**YOUR INSTRUCTIONS**
Once you have found the line with "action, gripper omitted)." in the records below, retype it and every line after it to the end exactly, with no pictures and nothing more.

(Stored items)
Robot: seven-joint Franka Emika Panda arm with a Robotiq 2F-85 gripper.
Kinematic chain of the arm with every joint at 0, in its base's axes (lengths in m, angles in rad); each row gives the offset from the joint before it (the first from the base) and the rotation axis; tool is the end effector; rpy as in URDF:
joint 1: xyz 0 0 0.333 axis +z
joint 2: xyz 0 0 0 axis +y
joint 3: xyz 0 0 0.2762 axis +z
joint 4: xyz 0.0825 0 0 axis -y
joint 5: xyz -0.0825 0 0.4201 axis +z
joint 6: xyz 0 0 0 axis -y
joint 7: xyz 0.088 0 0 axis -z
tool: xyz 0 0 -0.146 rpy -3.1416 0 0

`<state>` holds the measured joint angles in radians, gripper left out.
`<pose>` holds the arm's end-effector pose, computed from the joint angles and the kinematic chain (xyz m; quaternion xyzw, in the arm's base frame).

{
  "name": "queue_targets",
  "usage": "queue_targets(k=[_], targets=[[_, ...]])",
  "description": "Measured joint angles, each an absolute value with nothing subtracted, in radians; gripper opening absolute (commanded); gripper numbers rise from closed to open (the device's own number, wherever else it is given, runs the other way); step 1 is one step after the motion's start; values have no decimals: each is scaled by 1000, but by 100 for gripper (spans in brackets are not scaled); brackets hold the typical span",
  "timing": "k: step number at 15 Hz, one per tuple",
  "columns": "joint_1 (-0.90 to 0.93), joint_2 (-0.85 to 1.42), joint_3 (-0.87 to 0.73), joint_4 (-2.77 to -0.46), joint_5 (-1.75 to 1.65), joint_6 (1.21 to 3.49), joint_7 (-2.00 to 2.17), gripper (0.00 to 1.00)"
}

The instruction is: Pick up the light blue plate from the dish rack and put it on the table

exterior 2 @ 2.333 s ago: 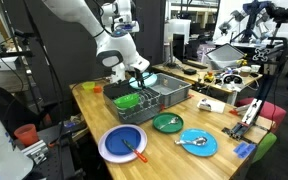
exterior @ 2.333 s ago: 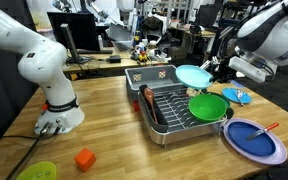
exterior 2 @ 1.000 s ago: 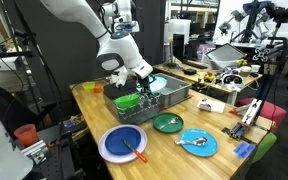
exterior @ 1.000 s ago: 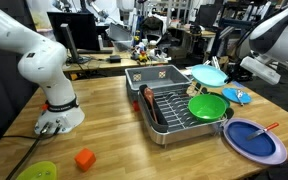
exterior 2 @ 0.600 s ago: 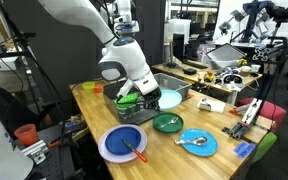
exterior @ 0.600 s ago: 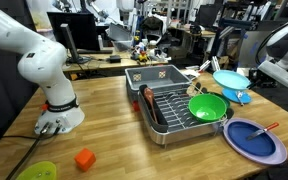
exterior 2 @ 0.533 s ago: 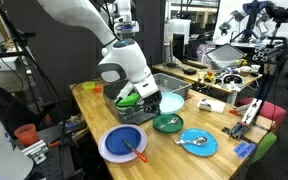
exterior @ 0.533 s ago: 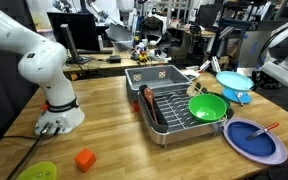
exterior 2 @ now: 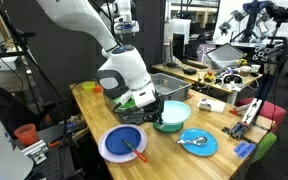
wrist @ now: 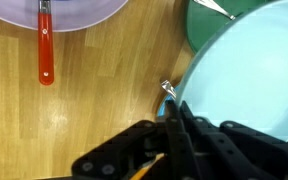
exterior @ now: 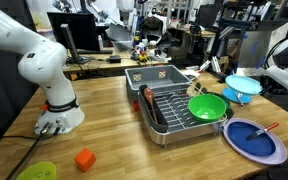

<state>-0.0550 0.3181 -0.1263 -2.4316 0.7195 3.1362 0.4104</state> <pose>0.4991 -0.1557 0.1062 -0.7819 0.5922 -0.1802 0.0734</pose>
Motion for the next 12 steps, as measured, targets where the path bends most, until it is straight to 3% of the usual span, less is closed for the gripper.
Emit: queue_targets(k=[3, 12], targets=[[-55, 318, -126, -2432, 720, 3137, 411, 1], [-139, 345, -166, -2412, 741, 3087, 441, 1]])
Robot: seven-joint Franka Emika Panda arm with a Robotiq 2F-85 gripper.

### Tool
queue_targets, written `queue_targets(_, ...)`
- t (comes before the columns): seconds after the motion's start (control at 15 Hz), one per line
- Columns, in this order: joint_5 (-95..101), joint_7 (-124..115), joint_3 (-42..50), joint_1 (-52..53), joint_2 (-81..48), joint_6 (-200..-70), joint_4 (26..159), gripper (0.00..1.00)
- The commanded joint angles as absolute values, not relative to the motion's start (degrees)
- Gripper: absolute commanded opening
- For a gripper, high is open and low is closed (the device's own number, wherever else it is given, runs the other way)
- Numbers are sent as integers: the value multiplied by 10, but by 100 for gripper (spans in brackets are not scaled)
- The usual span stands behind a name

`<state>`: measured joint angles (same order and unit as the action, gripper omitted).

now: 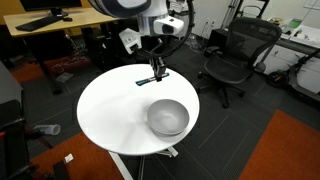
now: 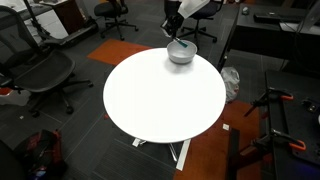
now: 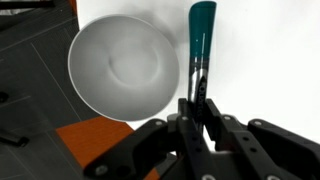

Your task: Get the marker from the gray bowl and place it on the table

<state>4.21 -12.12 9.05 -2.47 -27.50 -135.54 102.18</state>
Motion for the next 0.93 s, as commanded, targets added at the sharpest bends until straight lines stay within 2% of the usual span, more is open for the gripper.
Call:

**WORKED SOLUTION**
`<state>`: measured joint angles (same order and unit as the action, gripper omitted).

now: 
now: 
now: 

Your task: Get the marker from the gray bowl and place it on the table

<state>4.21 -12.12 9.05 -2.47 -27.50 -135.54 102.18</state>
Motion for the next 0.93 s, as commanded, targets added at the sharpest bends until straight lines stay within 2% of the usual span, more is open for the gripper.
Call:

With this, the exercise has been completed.